Was that how it was? Was She truly that scornful of him? Or was She teasing them both? What twisted impulses controlled that graceful metal body? Had he been wrong about Her all these years?
Then She would have neither of them. There was only one thing for him to do. One way to end Her mockery and the torment of his persistent, undeniable desire for Her. They were flying home already, the humans seemingly satisfied with their tests. The usurper was still frighteningly close to him. He did not have much time.
He twisted. He stretched and strained, groaning with exertion as well as his fury. He could feel bolts sliding out of their designated places, steel rods twisting beyond tolerance. He heard a rasping of metal on metal. With a final, savage scream, he pushed again, and heard a sudden vicious snap as a displaced control rod sheared through a safety bolt. His rotors veered wildly out of control, and his whole body hurled itself to the left like a fish on a hook.
He caught one last mischievous glint of sunlight on Her flank, as if She was winking at him. Machine Mother, was this what She had planned all along?
Then his rotors slammed against the cockpit of the young warrior, rebounding off struts to entangle the young one’s rotors. In less than a second, they were united in a hideous wreck of twisted metal. And flames engulfed them both, a lurid fireball dominating the sky, while She hovered nearby. A single piece of shrapnel whickered across the gap and sliced through Her tail, but She landed safely even before the sirens began to wail. The setting sun glimmered on her cockpit as She waited for her rescuers and watched the smoke billowing out of Her suitors’ carcasses. She waited, flaunting Her injury, and hating them all.
(Personal communique from Lieutenant Colonel Charles M. Davenport to Brigadier General Thomas Ethelridge)

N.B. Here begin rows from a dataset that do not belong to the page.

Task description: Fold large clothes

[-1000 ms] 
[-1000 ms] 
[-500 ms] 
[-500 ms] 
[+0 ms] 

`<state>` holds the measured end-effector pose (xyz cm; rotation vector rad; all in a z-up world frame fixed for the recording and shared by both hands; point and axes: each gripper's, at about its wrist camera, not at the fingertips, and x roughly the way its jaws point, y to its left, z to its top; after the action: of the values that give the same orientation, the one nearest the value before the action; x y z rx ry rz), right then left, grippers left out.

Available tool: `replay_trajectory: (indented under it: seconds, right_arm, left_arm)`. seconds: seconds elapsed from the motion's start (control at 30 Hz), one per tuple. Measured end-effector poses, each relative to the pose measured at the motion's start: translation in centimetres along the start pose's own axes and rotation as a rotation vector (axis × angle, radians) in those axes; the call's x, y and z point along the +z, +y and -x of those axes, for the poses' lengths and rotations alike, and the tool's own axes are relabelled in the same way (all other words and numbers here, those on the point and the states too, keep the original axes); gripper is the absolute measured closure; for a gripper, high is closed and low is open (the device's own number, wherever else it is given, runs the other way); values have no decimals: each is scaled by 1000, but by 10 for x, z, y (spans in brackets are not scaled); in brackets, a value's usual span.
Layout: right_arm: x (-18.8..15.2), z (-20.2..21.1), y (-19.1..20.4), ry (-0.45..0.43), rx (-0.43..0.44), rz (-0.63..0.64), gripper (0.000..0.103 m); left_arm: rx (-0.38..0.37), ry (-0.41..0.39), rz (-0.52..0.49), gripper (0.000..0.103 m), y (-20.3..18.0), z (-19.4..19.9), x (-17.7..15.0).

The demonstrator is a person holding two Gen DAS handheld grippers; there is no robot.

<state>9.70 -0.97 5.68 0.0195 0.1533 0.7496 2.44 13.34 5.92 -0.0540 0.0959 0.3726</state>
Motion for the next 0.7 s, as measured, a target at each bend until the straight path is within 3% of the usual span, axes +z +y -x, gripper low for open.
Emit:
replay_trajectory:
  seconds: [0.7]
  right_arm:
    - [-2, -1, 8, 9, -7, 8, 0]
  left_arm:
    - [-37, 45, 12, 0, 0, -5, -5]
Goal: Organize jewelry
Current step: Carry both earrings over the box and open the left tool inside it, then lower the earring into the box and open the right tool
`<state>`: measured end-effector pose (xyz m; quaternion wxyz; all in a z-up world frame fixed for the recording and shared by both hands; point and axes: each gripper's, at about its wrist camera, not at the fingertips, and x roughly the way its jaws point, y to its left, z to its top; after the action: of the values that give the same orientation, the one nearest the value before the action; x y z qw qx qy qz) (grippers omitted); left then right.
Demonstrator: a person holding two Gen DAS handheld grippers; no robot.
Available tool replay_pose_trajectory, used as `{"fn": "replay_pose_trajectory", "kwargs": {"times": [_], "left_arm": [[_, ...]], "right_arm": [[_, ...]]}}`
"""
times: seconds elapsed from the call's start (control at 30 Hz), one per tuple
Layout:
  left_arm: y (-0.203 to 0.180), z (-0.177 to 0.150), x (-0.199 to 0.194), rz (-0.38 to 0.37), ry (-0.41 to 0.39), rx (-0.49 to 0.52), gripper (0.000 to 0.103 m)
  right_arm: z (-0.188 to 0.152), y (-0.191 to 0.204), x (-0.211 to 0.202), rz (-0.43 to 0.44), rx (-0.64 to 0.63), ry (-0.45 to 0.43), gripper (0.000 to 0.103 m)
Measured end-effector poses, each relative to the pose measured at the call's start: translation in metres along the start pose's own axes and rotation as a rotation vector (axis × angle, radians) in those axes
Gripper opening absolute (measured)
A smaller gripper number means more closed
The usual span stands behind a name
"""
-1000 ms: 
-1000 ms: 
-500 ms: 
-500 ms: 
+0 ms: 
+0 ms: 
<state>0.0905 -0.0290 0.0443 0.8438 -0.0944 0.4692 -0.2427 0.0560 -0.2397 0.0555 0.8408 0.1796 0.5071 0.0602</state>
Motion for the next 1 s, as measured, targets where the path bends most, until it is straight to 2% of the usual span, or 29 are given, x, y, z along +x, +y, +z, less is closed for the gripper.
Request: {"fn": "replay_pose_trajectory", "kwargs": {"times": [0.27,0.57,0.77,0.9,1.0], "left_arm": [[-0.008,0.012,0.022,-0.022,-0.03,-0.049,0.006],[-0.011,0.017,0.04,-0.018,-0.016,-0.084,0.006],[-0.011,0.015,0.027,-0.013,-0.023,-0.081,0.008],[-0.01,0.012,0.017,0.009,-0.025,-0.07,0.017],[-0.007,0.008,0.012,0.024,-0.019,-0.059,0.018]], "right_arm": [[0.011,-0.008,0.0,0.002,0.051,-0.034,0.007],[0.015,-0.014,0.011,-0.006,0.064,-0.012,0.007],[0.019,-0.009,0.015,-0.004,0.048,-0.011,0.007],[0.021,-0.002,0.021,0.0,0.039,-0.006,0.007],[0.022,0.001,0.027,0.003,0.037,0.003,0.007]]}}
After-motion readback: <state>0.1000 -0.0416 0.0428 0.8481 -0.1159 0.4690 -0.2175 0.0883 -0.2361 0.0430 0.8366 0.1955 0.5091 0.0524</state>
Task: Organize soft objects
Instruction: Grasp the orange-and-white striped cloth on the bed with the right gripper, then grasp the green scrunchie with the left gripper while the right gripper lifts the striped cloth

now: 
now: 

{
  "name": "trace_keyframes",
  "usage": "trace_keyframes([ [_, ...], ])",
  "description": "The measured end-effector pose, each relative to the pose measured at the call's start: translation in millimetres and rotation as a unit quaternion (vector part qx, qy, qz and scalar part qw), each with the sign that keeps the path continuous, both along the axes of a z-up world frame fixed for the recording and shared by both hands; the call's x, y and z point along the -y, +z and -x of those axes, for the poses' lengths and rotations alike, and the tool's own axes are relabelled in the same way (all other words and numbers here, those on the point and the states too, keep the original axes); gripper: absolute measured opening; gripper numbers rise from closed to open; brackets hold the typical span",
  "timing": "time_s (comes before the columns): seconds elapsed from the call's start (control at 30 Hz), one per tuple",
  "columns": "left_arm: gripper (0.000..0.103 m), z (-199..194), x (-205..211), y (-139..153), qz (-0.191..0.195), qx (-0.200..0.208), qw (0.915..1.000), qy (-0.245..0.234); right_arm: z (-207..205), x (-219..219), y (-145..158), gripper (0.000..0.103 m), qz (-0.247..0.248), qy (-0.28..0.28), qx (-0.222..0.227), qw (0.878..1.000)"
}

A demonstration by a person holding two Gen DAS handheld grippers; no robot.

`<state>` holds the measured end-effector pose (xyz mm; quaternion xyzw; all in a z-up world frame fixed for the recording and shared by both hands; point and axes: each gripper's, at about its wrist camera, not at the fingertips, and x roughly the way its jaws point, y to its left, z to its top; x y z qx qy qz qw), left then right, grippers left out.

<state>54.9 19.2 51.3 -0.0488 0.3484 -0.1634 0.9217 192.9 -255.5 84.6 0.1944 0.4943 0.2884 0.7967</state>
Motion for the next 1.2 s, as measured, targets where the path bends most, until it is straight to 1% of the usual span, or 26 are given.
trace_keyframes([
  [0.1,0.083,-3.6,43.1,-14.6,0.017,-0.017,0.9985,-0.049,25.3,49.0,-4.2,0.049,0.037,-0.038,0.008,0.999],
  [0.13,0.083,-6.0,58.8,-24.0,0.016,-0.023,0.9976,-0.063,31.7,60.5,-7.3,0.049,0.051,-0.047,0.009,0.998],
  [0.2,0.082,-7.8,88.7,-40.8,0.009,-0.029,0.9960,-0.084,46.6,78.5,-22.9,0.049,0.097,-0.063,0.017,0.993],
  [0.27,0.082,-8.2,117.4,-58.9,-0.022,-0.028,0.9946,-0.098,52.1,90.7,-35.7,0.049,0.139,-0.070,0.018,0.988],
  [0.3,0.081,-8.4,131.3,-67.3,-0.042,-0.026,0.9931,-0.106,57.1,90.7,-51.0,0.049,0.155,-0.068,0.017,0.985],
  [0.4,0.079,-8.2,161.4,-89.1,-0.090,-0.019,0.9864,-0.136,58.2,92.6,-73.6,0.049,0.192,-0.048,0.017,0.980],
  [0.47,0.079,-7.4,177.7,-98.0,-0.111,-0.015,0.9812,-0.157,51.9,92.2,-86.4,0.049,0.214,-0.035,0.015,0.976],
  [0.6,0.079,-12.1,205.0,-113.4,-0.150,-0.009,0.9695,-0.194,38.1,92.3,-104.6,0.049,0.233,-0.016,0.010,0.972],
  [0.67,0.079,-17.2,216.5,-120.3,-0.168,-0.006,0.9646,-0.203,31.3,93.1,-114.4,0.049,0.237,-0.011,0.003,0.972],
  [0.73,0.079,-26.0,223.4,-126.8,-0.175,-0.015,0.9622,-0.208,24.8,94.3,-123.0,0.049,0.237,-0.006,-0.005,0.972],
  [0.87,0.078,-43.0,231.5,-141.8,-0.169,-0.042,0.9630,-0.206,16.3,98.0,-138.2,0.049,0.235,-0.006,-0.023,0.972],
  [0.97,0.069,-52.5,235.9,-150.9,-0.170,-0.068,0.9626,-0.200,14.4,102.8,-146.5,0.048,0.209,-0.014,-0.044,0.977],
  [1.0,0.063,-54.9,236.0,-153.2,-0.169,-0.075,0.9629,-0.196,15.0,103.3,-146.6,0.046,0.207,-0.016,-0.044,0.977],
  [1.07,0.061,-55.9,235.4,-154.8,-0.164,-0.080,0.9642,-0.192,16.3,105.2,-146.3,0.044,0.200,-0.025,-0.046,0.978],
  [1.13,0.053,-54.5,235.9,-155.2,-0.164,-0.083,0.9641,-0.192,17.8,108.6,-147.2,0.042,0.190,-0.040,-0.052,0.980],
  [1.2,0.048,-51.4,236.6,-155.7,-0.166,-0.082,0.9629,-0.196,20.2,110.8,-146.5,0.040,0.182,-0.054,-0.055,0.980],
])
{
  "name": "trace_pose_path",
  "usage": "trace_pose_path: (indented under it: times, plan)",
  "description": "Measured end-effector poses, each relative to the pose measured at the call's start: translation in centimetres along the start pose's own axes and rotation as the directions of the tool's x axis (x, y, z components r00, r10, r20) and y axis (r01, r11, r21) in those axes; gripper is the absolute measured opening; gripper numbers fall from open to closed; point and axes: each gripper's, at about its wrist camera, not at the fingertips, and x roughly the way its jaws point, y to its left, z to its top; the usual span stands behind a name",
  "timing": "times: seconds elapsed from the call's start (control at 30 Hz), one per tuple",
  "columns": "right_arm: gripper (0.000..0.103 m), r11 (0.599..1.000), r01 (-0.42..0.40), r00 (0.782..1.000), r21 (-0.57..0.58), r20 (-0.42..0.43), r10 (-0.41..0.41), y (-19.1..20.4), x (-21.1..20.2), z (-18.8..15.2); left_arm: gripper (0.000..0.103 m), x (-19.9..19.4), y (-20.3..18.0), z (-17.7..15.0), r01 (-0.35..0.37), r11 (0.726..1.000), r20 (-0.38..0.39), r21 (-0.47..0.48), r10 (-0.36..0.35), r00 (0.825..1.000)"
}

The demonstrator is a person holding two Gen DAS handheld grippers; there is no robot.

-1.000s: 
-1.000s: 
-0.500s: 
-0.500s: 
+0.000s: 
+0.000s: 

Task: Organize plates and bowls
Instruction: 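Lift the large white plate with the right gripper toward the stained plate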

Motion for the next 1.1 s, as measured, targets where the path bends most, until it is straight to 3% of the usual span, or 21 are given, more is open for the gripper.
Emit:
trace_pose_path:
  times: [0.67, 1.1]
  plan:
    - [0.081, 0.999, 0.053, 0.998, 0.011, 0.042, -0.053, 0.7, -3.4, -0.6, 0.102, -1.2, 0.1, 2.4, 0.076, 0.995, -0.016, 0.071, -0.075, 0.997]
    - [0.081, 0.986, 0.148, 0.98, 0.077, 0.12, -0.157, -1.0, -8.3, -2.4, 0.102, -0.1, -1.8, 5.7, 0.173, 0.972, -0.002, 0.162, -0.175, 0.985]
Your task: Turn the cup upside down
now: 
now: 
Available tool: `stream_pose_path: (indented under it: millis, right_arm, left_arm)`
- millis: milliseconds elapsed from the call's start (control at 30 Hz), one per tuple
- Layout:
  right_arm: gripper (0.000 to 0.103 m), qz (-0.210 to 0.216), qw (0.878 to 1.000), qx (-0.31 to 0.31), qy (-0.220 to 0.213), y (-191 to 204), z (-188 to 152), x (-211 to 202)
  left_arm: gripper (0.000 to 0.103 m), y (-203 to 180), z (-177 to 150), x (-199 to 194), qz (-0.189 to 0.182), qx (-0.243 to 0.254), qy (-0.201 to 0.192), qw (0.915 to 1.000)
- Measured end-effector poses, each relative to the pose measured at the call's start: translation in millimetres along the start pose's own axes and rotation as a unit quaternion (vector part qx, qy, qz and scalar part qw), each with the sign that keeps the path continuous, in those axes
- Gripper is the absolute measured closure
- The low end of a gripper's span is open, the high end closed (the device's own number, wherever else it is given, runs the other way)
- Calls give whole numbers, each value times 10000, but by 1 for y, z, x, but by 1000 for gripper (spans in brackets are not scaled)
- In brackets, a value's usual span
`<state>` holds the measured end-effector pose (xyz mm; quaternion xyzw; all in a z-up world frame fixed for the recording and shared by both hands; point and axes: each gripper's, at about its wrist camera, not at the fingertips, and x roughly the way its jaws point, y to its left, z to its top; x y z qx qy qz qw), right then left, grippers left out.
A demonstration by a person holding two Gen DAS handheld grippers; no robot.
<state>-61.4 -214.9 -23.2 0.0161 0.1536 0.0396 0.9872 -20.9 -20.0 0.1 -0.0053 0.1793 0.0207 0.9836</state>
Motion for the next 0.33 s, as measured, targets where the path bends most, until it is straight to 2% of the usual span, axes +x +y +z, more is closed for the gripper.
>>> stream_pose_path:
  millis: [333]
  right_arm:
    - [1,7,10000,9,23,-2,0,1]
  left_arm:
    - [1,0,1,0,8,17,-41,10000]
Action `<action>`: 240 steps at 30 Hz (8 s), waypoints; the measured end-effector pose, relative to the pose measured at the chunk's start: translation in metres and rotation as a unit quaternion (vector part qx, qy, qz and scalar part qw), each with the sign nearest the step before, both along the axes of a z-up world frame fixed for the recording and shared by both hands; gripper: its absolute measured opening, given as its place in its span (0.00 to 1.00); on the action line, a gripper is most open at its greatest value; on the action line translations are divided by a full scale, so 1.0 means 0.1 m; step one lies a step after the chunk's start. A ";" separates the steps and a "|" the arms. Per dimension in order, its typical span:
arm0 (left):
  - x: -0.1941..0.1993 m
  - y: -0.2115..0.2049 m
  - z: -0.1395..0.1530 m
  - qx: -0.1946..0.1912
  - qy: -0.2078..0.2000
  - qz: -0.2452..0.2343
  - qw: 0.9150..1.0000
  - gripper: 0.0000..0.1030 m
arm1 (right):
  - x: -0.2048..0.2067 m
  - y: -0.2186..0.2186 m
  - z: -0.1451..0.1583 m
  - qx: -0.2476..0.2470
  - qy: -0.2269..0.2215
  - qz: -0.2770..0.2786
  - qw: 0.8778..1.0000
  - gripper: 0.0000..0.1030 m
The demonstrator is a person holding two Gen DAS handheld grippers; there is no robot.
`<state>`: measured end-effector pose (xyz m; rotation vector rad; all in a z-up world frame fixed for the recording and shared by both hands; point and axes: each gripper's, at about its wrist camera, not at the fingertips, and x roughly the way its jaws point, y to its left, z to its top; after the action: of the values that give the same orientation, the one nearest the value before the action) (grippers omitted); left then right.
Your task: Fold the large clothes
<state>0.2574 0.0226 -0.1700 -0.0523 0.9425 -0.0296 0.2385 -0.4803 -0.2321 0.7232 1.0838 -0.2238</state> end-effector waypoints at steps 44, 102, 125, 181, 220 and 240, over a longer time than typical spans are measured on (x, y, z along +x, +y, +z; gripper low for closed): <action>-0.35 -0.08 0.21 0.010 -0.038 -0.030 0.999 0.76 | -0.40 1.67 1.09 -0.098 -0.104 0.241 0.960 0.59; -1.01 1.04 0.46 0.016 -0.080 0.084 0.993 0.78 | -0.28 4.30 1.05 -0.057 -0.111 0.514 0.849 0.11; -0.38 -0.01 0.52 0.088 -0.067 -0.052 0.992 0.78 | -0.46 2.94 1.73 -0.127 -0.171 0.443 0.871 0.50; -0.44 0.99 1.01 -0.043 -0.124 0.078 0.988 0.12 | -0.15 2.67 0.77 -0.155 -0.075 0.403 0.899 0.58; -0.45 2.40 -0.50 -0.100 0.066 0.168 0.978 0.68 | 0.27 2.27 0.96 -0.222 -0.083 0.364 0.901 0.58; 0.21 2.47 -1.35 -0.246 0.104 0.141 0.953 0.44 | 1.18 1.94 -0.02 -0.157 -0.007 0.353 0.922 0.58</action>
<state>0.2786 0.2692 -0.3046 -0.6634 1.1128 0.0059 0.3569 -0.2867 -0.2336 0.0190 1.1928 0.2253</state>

Gremlins, eh? I’m glad you said that before I did. And thanks for the vote of confidence. Personally, I’m inclined to believe that something went horribly wrong with the Gladiator - but like you say, sometimes there just isn’t an explanation. I’m sure the usual revisions to the safety regs will soon be forthcoming. Meanwhile, I’ll make sure my boys keep clean.
Do me a favour and try to keep us out of any further Gladiator testing, would you? I’ve got a finely tuned machine here. The scout flyers annoy the shit out of the Apaches and vice versa, and we all conspire to maintain a healthy atmosphere of competitive cooperation. Throwing a new kind of bird into the mix just disrupts the whole thing. Thanks to these clowns and their testing, I’ve got two dead drivers and a dead Apache (which was one of our best, by the way, nearly perfect in every conceivable test). The damaged scout was another good one, too. But I think she’ll be fully operational within a day or two, and go right back to teasing my Apaches. Getting a new paint job, too. Got to keep my birds pretty.
Thanks for getting us back to work so quickly. Idle hands and all that. This message will self-destruct in five seconds, provided you set your Zippo to it properly.